- [Exercise]:
Scan the lines below for the word "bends". Copy each line you find it in.

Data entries

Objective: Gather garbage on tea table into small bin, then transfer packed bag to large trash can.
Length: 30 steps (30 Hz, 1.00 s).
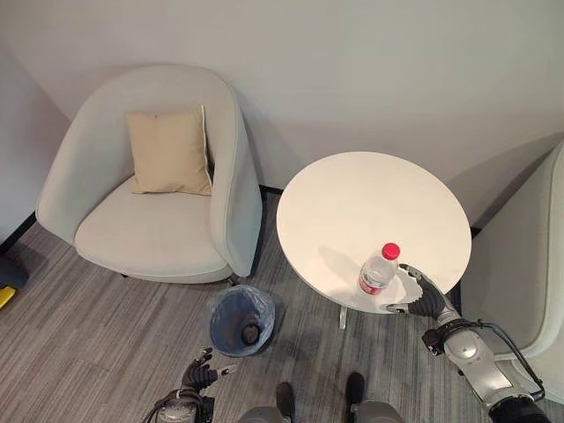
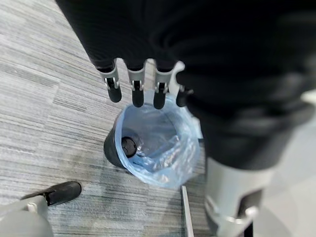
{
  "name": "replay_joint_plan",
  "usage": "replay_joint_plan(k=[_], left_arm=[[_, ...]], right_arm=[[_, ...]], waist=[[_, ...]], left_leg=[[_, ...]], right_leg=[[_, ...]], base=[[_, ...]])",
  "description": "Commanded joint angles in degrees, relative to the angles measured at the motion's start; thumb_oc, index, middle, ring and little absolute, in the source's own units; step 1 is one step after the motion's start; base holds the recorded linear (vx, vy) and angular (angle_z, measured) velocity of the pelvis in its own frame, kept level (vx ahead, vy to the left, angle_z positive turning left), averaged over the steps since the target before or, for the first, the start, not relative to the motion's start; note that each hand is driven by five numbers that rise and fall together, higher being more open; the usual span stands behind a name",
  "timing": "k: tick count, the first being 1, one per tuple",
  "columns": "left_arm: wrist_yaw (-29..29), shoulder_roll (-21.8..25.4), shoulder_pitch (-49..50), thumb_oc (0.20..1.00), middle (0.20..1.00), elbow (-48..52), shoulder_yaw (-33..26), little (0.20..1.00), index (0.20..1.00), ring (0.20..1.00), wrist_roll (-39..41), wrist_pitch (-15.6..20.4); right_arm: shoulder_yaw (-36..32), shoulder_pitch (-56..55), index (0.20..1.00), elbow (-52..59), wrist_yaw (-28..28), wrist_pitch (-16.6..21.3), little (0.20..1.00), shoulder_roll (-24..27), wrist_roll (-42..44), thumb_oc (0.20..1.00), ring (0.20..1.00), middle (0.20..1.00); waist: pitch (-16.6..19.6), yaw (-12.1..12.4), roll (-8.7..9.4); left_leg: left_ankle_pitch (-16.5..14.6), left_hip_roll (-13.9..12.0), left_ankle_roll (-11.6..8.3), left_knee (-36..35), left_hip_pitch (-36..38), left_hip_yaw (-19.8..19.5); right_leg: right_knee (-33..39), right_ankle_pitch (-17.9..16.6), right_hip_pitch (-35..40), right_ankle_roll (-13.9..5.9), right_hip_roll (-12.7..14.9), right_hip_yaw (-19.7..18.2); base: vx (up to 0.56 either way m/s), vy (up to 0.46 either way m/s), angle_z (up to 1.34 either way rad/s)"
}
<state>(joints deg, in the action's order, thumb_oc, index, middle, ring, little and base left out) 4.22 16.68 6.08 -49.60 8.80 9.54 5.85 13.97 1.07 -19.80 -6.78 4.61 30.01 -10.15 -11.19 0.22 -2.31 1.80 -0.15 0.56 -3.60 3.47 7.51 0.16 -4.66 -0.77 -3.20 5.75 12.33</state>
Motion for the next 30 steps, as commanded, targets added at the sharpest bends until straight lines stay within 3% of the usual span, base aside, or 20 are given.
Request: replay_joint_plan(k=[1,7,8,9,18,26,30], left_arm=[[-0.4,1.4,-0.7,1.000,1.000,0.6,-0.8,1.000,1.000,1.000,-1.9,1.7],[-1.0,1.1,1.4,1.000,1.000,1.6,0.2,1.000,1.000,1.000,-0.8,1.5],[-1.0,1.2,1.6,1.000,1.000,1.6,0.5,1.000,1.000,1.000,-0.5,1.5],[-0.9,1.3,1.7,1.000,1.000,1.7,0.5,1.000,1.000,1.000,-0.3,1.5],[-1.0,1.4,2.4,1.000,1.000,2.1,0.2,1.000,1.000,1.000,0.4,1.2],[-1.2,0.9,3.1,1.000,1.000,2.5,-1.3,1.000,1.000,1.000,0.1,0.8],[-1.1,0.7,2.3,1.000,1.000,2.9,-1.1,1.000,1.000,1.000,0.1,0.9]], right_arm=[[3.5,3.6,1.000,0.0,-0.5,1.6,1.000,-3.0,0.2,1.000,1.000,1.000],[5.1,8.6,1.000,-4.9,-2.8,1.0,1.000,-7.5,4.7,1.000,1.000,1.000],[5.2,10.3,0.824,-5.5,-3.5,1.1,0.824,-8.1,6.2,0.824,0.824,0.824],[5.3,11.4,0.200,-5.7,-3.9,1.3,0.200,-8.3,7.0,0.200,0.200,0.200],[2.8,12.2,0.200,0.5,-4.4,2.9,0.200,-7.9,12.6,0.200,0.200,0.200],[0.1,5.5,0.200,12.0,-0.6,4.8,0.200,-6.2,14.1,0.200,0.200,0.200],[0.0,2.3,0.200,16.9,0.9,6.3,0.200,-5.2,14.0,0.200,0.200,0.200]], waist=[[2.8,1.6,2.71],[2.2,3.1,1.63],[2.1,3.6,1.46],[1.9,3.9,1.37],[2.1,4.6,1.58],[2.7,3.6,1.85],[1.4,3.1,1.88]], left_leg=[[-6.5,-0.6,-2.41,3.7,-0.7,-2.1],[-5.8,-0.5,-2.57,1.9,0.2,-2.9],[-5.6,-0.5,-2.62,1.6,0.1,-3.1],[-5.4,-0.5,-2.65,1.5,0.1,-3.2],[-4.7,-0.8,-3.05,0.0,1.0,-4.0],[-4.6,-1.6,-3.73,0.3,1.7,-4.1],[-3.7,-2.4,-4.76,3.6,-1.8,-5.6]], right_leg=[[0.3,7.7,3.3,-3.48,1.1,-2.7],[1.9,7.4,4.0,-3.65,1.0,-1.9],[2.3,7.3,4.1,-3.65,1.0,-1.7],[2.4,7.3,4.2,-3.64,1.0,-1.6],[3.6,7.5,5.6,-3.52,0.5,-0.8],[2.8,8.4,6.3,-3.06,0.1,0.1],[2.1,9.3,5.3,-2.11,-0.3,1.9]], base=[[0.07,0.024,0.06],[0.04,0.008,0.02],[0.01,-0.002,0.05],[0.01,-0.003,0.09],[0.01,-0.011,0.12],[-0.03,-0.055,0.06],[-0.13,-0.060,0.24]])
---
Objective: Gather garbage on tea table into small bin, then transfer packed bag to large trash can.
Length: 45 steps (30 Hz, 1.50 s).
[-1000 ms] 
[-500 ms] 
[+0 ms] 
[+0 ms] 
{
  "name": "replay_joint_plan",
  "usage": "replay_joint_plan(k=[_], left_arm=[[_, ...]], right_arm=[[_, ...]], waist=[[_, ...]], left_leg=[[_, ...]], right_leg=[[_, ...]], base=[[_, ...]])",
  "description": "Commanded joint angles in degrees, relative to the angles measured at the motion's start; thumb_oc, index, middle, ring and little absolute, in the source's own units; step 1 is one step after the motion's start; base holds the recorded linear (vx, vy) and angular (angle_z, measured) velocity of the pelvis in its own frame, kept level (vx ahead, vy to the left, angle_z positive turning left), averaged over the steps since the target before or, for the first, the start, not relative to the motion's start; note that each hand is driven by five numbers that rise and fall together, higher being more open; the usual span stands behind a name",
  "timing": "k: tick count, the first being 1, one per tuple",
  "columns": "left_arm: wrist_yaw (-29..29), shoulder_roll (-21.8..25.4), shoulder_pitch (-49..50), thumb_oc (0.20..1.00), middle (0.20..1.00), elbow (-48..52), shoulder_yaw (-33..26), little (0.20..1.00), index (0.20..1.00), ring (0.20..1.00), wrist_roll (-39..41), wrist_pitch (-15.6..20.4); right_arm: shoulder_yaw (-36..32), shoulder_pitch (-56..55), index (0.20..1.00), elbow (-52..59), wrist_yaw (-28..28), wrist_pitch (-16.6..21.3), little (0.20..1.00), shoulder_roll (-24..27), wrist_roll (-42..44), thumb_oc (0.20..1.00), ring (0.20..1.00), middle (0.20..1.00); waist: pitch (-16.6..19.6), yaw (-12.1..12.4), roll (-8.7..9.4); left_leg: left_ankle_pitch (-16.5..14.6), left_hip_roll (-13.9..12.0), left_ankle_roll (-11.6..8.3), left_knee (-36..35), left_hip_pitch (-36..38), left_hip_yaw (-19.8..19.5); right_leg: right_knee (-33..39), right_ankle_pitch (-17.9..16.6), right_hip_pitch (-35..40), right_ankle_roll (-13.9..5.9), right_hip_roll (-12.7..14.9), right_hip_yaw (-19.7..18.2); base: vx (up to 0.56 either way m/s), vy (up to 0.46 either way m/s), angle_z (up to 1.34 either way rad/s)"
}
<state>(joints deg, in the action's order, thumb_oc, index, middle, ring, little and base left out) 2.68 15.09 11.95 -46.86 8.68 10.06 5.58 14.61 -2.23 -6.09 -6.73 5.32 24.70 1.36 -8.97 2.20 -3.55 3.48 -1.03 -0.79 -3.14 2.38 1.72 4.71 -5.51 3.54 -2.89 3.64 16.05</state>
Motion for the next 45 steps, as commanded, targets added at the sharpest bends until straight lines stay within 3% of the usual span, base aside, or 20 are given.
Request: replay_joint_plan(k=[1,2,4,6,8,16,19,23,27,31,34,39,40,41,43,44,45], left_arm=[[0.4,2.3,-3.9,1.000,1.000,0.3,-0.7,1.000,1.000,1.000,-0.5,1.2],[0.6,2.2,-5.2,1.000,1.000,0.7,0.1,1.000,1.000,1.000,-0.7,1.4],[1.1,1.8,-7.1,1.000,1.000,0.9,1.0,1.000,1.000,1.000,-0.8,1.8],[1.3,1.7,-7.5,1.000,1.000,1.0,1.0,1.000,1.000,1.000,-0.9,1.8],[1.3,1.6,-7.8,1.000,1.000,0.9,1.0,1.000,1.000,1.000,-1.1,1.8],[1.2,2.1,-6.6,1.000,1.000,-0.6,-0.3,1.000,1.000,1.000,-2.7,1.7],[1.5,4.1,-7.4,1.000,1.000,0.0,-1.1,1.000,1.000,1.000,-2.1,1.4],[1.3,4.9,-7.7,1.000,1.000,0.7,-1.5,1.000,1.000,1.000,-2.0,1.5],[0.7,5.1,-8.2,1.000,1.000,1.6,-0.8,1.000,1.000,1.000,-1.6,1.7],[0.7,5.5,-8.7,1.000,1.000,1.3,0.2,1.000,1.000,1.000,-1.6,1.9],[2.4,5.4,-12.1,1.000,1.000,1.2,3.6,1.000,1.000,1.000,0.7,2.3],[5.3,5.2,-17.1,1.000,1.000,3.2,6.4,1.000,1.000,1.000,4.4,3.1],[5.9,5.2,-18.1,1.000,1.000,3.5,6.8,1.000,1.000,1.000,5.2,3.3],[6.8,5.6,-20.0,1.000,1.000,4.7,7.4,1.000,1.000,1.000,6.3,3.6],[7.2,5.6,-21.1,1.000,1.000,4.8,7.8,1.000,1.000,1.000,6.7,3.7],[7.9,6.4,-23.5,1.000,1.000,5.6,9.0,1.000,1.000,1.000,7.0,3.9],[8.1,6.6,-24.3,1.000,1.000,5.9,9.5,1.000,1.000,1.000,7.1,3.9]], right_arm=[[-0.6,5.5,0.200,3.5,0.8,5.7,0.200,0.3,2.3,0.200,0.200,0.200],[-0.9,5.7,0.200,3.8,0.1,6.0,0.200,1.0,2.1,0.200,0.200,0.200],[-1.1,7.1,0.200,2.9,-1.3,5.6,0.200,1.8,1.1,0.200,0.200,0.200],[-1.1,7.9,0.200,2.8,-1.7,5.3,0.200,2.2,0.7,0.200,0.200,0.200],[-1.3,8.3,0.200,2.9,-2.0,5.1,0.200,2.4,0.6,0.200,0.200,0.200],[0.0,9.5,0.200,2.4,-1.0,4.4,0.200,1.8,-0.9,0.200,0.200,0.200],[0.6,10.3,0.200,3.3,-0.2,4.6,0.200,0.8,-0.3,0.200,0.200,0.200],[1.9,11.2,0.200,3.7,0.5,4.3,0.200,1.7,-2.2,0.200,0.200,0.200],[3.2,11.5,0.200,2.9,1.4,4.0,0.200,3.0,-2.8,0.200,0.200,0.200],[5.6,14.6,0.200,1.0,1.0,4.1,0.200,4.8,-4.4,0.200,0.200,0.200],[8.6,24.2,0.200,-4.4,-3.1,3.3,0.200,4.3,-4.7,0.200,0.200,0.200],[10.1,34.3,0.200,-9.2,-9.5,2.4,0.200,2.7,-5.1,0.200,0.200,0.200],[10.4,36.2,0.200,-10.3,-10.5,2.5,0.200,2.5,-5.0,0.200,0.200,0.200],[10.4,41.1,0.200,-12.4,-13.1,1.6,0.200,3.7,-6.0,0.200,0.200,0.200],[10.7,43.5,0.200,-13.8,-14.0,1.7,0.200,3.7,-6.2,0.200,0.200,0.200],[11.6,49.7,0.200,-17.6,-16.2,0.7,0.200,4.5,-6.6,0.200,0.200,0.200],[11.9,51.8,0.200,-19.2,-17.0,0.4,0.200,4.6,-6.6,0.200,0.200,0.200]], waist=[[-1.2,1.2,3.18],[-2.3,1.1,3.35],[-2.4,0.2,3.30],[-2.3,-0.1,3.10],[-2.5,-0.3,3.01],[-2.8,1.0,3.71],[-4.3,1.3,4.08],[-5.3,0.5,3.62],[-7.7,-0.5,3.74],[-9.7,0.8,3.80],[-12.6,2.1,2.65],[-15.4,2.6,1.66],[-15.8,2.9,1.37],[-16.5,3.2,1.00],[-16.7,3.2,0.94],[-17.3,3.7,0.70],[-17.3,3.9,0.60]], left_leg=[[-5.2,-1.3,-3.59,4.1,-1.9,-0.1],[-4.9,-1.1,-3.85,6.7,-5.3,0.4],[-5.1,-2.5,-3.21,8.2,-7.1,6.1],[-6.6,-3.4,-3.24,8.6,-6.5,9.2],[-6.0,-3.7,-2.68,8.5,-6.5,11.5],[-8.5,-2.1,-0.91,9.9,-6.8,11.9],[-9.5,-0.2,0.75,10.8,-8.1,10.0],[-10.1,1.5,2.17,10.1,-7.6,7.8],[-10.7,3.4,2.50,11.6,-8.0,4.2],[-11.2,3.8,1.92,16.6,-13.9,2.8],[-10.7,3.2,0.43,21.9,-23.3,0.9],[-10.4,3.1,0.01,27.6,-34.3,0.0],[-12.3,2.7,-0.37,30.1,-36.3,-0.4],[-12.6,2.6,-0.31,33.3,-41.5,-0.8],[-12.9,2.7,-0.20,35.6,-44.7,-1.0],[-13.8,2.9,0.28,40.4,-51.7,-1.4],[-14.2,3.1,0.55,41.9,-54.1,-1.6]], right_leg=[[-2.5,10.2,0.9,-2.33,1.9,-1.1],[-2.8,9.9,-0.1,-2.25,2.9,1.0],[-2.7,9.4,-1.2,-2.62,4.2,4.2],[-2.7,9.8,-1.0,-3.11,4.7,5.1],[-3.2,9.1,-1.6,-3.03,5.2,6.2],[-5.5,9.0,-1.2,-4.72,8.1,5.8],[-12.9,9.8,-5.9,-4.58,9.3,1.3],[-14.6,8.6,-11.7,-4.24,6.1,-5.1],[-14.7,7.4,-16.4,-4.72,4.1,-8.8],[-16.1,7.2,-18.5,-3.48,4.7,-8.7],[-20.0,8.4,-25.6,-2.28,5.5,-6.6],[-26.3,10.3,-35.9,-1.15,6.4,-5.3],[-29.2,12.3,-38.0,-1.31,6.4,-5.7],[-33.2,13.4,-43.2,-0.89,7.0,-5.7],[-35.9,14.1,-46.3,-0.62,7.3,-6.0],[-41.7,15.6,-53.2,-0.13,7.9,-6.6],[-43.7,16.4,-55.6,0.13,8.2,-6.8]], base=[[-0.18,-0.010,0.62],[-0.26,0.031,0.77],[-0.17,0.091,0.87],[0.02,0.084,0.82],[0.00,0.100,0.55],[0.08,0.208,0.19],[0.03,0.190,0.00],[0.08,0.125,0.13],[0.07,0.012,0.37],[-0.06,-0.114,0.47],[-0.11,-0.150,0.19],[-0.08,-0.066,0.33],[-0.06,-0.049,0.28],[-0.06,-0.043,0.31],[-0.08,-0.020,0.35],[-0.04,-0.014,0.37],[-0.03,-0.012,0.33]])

- [Exercise output]:
Motion for the next 30 steps, as commanded, targets added at the sharpest bends until straight lines stay within 3% of the usual span, base aside, or 20 are given.
Motion for the next 45 steps, as commanded, targets added at the sharpest bends until straight lines stay within 3% of the usual span, base aside, or 20 are given.

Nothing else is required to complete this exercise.